For every line below, restate it exactly and drop the images.

→ **Saved entries**
*** Block opens ***

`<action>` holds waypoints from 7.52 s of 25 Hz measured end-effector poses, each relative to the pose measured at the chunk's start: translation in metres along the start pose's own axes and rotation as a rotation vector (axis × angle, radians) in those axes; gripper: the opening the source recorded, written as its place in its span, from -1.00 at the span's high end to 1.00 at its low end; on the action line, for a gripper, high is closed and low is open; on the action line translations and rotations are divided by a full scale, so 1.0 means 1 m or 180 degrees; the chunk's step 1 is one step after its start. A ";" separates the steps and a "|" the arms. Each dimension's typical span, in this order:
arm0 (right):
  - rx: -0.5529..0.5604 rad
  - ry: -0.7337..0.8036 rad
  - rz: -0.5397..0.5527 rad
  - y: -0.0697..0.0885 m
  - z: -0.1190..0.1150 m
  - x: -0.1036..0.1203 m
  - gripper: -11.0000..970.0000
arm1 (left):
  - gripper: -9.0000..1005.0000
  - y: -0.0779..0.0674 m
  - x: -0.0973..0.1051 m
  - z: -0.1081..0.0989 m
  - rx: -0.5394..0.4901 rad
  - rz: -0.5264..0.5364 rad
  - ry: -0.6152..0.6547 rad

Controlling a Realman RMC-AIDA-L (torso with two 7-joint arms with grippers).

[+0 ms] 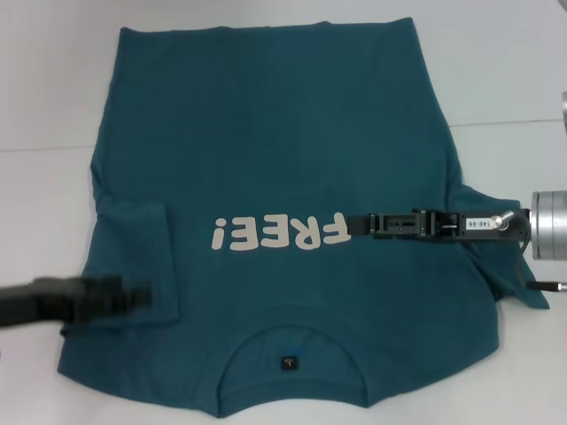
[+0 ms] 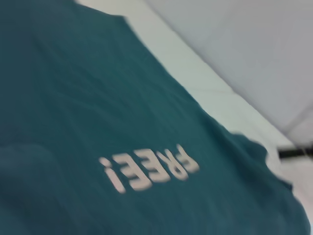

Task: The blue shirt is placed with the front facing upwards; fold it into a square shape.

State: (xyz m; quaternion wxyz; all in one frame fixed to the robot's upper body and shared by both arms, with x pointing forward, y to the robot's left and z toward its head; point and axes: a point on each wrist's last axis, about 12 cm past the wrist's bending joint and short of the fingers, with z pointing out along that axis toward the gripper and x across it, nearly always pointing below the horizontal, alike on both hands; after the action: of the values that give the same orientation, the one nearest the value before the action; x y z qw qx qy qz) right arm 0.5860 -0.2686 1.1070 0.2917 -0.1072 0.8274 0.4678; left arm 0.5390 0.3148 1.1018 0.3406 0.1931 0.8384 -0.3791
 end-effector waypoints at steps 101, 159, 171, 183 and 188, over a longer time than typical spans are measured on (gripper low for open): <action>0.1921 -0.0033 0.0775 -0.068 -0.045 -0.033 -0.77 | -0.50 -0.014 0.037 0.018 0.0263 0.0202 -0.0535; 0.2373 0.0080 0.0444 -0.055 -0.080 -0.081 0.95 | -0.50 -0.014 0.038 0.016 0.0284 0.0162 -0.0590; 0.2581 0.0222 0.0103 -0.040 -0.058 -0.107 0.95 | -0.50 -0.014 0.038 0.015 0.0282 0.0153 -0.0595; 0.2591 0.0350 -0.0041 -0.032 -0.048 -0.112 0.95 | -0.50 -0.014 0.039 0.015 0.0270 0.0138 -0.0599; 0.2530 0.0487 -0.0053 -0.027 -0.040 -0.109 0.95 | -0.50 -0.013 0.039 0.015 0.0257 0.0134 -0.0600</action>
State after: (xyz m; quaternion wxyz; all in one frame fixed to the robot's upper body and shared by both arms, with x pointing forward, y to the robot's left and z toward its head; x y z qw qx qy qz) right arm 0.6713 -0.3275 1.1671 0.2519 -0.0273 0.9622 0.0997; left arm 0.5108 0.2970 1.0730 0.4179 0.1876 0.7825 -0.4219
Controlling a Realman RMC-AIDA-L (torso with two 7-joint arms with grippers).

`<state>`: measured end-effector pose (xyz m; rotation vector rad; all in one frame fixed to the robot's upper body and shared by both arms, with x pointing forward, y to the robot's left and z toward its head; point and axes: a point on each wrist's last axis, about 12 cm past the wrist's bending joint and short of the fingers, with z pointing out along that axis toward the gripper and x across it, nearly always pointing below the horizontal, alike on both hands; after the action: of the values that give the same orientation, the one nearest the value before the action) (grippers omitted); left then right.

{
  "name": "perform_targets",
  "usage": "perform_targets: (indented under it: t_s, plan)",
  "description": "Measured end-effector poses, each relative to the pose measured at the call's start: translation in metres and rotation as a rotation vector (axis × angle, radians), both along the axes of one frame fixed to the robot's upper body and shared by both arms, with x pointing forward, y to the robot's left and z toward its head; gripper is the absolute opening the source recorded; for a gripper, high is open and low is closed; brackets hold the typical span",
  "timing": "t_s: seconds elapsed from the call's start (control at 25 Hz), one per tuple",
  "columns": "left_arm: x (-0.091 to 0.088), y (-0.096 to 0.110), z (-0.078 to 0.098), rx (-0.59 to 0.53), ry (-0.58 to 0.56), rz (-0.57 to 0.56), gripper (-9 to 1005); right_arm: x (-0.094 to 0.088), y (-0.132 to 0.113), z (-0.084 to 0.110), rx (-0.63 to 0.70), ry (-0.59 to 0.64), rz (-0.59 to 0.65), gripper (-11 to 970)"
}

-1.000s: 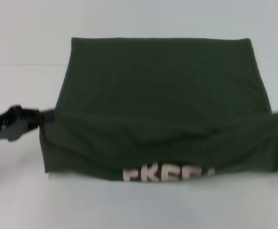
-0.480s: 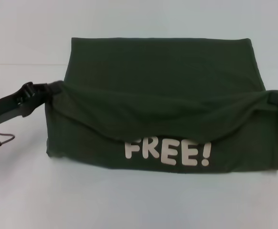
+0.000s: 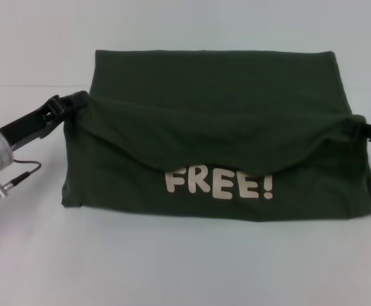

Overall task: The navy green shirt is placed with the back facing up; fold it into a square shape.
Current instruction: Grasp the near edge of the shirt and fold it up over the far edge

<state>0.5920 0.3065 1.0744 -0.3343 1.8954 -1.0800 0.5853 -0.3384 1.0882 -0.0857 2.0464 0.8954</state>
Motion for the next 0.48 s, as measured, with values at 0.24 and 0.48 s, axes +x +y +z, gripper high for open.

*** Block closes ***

→ **SOLUTION TO THE EXERCISE**
`<action>` holds waypoints from 7.52 s of 25 Hz measured end-effector poses, each relative to the pose measured at the chunk's start: translation in metres along the start pose's own axes and rotation as a rotation vector (axis × angle, radians) in those axes; gripper: the opening the source recorded, written as its place in its span, from -1.00 at the span's high end to 1.00 at its low end; on the action line, for a gripper, high is closed and low is open; on the action line translations and rotations are divided by a full scale, so 1.0 means 1 m or 180 degrees; the chunk's step 1 is one step after its start. A ";" separates the steps and a "|" the arms. Each dimension's typical span, in this order:
arm0 (right):
  - rx: -0.5529..0.5604 rad
  - ry: -0.7337..0.8036 rad
  - rz: -0.5397..0.5527 rad
  - y: -0.0697..0.0885 m
  - z: -0.1190..0.1150 m
  - x: -0.1036..0.1203 m
  - gripper: -11.0000..970.0000
arm1 (left):
  - gripper: -9.0000..1005.0000
  - y: -0.0779..0.0674 m
  - x: -0.0973..0.1051 m
  - z: -0.1081..0.0989 m
  - rx: -0.5394..0.4901 rad
  - rz: -0.5264..0.5364 rad
  - ry: -0.6152..0.6547 rad

Controlling a Realman RMC-AIDA-L (torso with two 7-joint arms with grippers).

[+0 ms] 
[+0 ms] 

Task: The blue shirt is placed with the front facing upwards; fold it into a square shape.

State: (xyz m; quaternion wxyz; all in one frame fixed to the robot's upper body and shared by both arms, with x pointing forward, y to the robot's left and z toward its head; point and axes: a point on each wrist's last axis, about 12 cm past the wrist's bending joint and short of the fingers, with z pointing out along that axis toward the gripper and x across it, nearly always pointing below the horizontal, alike on both hands; after the action: of the values that give the same orientation, the one nearest the value before the action; x y z qw qx qy qz) right arm 0.5860 -0.2686 1.1070 0.2917 -0.1072 0.8274 0.4678; left arm 0.5390 0.3148 1.1018 0.3406 0.1931 0.8384 -0.3791
 end-effector waypoints at steps 101, 159, 171, 183 and 188, over a longer time than typical spans are measured on (gripper low for open): <action>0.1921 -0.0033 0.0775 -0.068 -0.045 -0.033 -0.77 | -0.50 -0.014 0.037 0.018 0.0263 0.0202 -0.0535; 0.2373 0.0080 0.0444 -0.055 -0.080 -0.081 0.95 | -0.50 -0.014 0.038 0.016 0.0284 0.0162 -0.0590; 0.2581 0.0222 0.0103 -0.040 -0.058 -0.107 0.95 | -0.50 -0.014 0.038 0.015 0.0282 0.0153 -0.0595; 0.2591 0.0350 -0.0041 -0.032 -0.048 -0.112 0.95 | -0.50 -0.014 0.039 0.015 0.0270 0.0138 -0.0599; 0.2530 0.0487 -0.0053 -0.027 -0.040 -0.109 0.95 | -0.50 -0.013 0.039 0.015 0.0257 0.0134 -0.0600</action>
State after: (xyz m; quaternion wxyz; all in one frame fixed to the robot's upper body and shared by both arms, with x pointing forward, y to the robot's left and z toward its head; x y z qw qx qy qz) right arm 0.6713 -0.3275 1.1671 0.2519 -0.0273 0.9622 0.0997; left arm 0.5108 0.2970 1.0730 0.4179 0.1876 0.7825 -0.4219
Controlling a Realman RMC-AIDA-L (torso with two 7-joint arms with grippers).

`<state>`: measured end-effector pose (xyz m; rotation vector rad; all in one frame fixed to the robot's upper body and shared by both arms, with x pointing forward, y to the robot's left and z toward its head; point and axes: a point on each wrist's last axis, about 12 cm past the wrist's bending joint and short of the fingers, with z pointing out along that axis toward the gripper and x across it, nearly always pointing below the horizontal, alike on both hands; after the action: of the values that give the same orientation, the one nearest the value before the action) (grippers omitted); left then right.

{
  "name": "perform_targets",
  "usage": "perform_targets: (indented under it: t_s, plan)",
  "description": "Measured end-effector poses, each relative to the pose measured at the call's start: translation in metres and rotation as a rotation vector (axis × angle, radians), both along the axes of one frame fixed to the robot's upper body and shared by both arms, with x pointing forward, y to the robot's left and z toward its head; gripper is the absolute opening the source recorded; for a gripper, high is open and low is closed; brackets hold the typical span",
  "timing": "t_s: seconds elapsed from the call's start (control at 25 Hz), one per tuple",
  "columns": "left_arm: x (-0.091 to 0.088), y (-0.096 to 0.110), z (-0.078 to 0.098), rx (-0.59 to 0.53), ry (-0.58 to 0.56), rz (-0.57 to 0.56), gripper (-9 to 1005); right_arm: x (-0.094 to 0.088), y (-0.132 to 0.113), z (-0.084 to 0.110), rx (-0.63 to 0.70), ry (-0.59 to 0.64), rz (-0.59 to 0.65), gripper (-11 to 970)"
}

-1.000s: 
-0.480s: 
+0.000s: 

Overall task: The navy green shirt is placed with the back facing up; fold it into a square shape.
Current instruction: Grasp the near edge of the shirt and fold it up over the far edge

<state>0.5920 0.3065 1.0744 -0.3343 1.8954 -1.0800 0.5853 -0.3384 1.0882 -0.0857 2.0464 0.8954</state>
Motion for the next 0.48 s, as measured, with values at 0.24 and 0.48 s, axes +x +y +z, gripper high for open.

The response to the exercise is now finished.